Wave function and Schrodinger equation for a free particle
Schrodinger's equation for a particle in one dimension:

i hbar psi_t =  - (hbar^2/2m) psi_xx

where hbar is Planck's constant h divided by 2Pi, m is the mass of the particle, and psi is the wave function. Because of the factor of i on the left hand side, all solutions to the Schrodinger equation must be complex. Numerically,  hbar ~= 2/3 eV-fs = (6.63/2Pi )  x 10^(-34) J-s. For macroscopic systems hbar is a TINY number, but for atomic systems it is of order unity. More specifically, the binding energy of an electron in an atom is of the order of eV (electron volt)  and the time to complete one orbit around the nucleus is of the order of one fs (1 fs = femtosecond = 10^(-15) s).

Physical meaning
The physical meaning of psi  is a "probability density amplitude", that is, the probability of finding the particle between x=a and x=b at time t is the integral from a to b of  |psi(x,t)|^2, the squared modulus of psi(x,t). Since the particle must be SOMEWHERE the integral of |psi(x,t)|^2 over all space must be 1. This condition is automatically preserved in time for solutions of the Schrodinger equation. A particle doesn't have a definite position, it has only a probability of being found in any given region.

Energy and momentum
The above equation describes a force-free particle, so it is to quantum mechanics what Newton's first law is to particle mechanics. For a wave function of the form  Aexp(-iwt)exp(ikx), Schrodinger's equation implies the dispersion relation hbar w = (hbar  k)^2/2m. This is the same as the relation E = p^2/2m between energy and momentum for a free particle, if one adopts the correspondence E = hbar w and p = hbar k. Equivalently, E = h nu and p = h/lambda, where nu and lambda are the frequency and wavelength. Lambda is called the de Broglie wavelength of the particle. In terms of E and p the above free particle Schrodinger wave is A exp(- iEt/hbar) exp(ipx/hbar). Note that although the Schrodinger equation does not at first look like a wave equation, since the time derivative is only first order instead of second order, its solutions are nevertheless like those of the wave equation. This is due to the magic of i. Replace the i by 1 on the left hand side and you get a completely different beast: the diffusion equation.
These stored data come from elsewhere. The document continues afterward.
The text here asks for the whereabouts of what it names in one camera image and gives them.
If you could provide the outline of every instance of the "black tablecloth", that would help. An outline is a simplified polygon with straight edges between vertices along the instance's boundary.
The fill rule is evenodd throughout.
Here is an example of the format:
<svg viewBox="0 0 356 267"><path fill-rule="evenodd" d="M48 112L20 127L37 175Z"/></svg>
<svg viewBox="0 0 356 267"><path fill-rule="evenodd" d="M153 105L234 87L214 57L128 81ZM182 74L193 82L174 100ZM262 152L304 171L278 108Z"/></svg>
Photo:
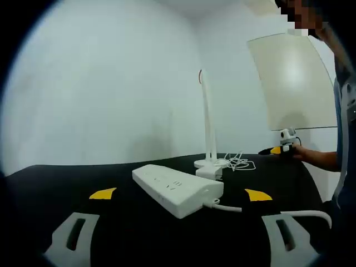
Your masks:
<svg viewBox="0 0 356 267"><path fill-rule="evenodd" d="M235 263L243 259L268 263L269 242L262 220L208 208L179 220L132 179L132 170L146 164L195 174L193 163L203 158L204 155L193 155L97 166L36 165L7 177L7 182L21 224L30 234L33 246L42 251L49 247L52 232L70 214L92 210L101 213L91 244L93 266L102 265L105 260L140 261L140 255L145 253L151 255L147 260L153 260L161 257L160 251L165 257L171 256L170 263L177 261L174 255L180 255L179 259L183 260L204 251L206 256L212 256L211 260L220 251L226 259L235 259ZM280 211L321 209L317 187L302 163L279 156L244 155L243 158L253 160L256 170L224 169L221 204L241 206L246 197L244 189L253 189L270 195ZM111 187L117 190L110 203L104 200L94 206L89 203L91 194ZM298 221L315 240L323 235L320 228L327 228L320 219Z"/></svg>

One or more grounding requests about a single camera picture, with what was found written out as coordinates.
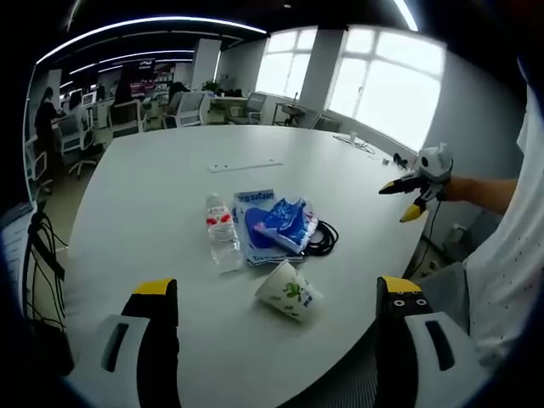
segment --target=plastic water bottle
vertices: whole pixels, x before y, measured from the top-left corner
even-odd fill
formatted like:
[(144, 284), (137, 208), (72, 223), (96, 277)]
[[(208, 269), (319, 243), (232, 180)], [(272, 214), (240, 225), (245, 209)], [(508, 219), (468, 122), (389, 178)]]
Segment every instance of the plastic water bottle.
[(243, 262), (240, 240), (229, 208), (217, 194), (206, 198), (206, 224), (213, 262), (221, 272), (239, 269)]

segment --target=bright window
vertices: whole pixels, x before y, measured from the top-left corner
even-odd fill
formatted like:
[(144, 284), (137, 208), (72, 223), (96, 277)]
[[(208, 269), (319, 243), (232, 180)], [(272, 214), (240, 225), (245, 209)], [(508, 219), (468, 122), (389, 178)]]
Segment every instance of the bright window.
[(412, 34), (352, 27), (327, 108), (417, 152), (436, 111), (444, 63), (442, 44)]
[(257, 91), (300, 96), (316, 33), (316, 28), (304, 28), (272, 34), (258, 72)]

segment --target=potted plant
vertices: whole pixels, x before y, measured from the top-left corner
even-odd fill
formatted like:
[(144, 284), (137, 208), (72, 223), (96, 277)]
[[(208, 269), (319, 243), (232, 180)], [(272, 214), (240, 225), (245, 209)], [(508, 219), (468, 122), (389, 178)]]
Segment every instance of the potted plant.
[(216, 94), (219, 91), (219, 82), (215, 82), (210, 79), (202, 84), (202, 90)]

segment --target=computer monitor
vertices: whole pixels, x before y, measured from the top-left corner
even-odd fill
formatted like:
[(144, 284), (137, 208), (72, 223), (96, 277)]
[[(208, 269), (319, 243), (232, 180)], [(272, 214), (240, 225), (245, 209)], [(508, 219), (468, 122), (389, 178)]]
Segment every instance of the computer monitor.
[(85, 93), (82, 98), (83, 107), (90, 106), (96, 102), (96, 91)]

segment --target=cup with green print
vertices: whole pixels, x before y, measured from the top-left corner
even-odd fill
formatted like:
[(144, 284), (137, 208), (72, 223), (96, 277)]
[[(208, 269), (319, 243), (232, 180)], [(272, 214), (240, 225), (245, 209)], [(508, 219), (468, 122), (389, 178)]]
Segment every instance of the cup with green print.
[(312, 320), (319, 315), (323, 299), (323, 295), (288, 261), (283, 261), (270, 273), (255, 296), (300, 321)]

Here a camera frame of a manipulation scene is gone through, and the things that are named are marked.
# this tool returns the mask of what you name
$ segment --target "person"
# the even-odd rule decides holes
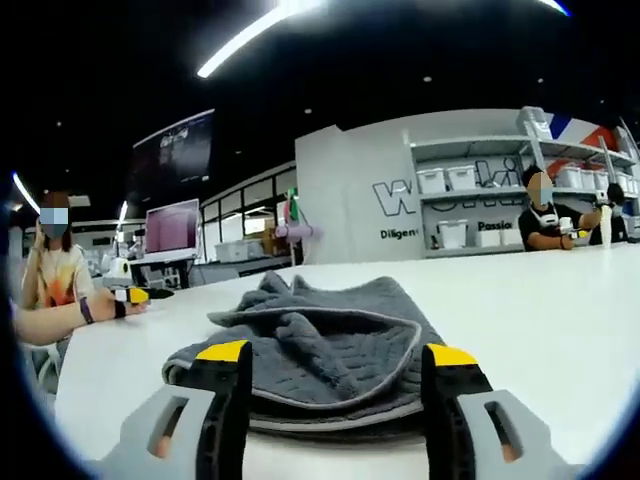
[[[591,230],[600,224],[601,211],[580,213],[562,204],[552,202],[551,179],[536,165],[522,174],[522,184],[531,199],[529,207],[518,218],[520,235],[527,252],[534,250],[571,250],[570,235],[560,232],[560,219],[568,217],[574,228]]]
[[[72,241],[68,210],[66,194],[46,195],[22,281],[26,310],[67,305],[94,291],[82,250]]]
[[[609,188],[607,188],[607,197],[611,207],[611,243],[626,242],[629,237],[622,217],[622,206],[625,202],[622,187],[617,183],[610,183]],[[602,245],[600,225],[593,229],[589,245]]]
[[[86,302],[86,309],[81,305]],[[13,306],[13,328],[19,340],[42,346],[58,342],[89,323],[116,318],[116,299],[101,288],[79,302],[42,310],[25,310]],[[145,304],[124,306],[125,315],[137,315],[146,310]]]

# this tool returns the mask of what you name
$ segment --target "white tabletop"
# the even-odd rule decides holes
[[[280,270],[289,281],[342,289],[394,277],[444,340],[474,355],[494,389],[508,389],[552,431],[571,463],[589,463],[628,407],[640,378],[640,247],[446,258]],[[85,458],[118,442],[126,416],[161,387],[174,351],[216,326],[205,314],[233,308],[261,275],[177,293],[143,315],[78,330],[56,400],[63,433]],[[250,434],[246,478],[426,478],[421,442],[314,446]]]

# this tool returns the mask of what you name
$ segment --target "computer screen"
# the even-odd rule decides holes
[[[147,212],[146,253],[196,248],[198,199]]]
[[[171,125],[133,146],[128,191],[146,201],[208,179],[212,112],[202,112]]]

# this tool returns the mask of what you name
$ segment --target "towel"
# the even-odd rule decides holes
[[[421,429],[422,346],[443,345],[409,295],[389,277],[341,291],[289,286],[273,272],[230,312],[226,327],[185,347],[163,366],[173,384],[210,345],[253,346],[250,427],[298,438],[388,439]]]

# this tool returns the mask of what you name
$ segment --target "black wristband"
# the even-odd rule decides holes
[[[116,300],[115,307],[116,307],[116,318],[124,318],[125,315],[127,314],[127,309],[125,308],[124,303]]]
[[[91,310],[89,310],[87,297],[83,297],[80,299],[80,312],[84,317],[84,321],[87,322],[87,325],[91,325],[93,323],[93,317],[91,316]]]

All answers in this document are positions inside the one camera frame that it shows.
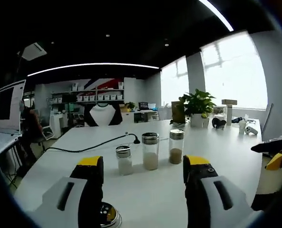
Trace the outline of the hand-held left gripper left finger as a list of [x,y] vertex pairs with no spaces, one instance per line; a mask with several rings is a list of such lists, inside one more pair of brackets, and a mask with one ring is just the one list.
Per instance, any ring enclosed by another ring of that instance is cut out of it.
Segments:
[[102,186],[103,157],[83,158],[43,194],[34,221],[41,228],[99,228]]

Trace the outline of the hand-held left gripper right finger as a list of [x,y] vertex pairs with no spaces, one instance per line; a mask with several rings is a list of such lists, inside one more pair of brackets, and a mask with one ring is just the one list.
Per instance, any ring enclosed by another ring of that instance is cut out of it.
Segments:
[[183,156],[188,228],[235,228],[253,210],[246,194],[202,157]]
Wave packets, the uncertainty relation, and velocity
A particle with a definite momentum is evenly spread out in space, equally likely to be found anywhere, since |Aexp(-iwt)exp(ikx)|=|A|. (Actually this is a bit of an embarassment, since the total probability of being anywhere must be unity. No value of the amplitude A will produce this normalization. Therefore a particle with a precisely defined momentum is not physically meaningful. There must always be at least a very small spread in momentum.) A more localized particle is described by a wave packet  containing a spread of momenta. A particle localized perfectly at one point is described by the Dirac delta function, which consists of ALL momenta. (This extreme case is also not physically meaningful.) In general , the spread in position is at least inversely proportional to the spread in momentum: (Delta x) (Delta p) >= hbar/2 (it turns out the exact minimum is hbar /2 if Delta x and Delta p are defined as the standard deviations from the mean).  This is called the Heisenberg uncertainty relation.  As a wave packet  peaked at the wave number k evolves, it spreads out, but its center moves with the group velocity dw/dk evaluated at k. This velocity is hbar k/m , swhich corresponds to p/m , the particle velocity. So the velocity of a classical particle corresponds in fact to the group velocity of the quantum wave packet for the particle! (The phase velocity is half of this.)

External forces
If a force is acting on the particle, the Schrodinger equation must be modified, If the force is -dV/dx for some potential energy function V(x), the term V psi must be added to the right hand side of the Schrodinger equation,  i hbar psi_t =  - (hbar^2/2m) psi_xx + V(x) psi. This equation is to quantum mechanics what Newton' second law (F = ma) is to particle mechanics.

Energy levels
Although a quantum particle can not have a definite position, it can have a definite energy. For example in an atom, the allowed definite energies form a discrete set and are called the quantizedenergy levels of the atom. Since energy corresponds to frequency, the energy levels correspond to solutions of the Schrodinger equation with a definite frequency, together with some spatial dependence: psi(x,t) = exp(-iEt/hbar) f(x). The spatial part f(x) must satisfy the time-independent Schrodinger equation  - (hbar^2/2m) f_xx + V(x) f = E f, written here in one dimension.Only for particular values of the energy E are there solutions to the spatial equation for f satisfying the boundary conditions. For a quantum particle, the "boundary condition" on f is that the total probability is one, i.e. \int |f|^2 dx = 1. These definite energy level solutions are in perfect analogy with the normal modes of a continuous vibrating system, like a string for example. So the energy levels of a quantum particle are the normal modes of the Schrodinger wave.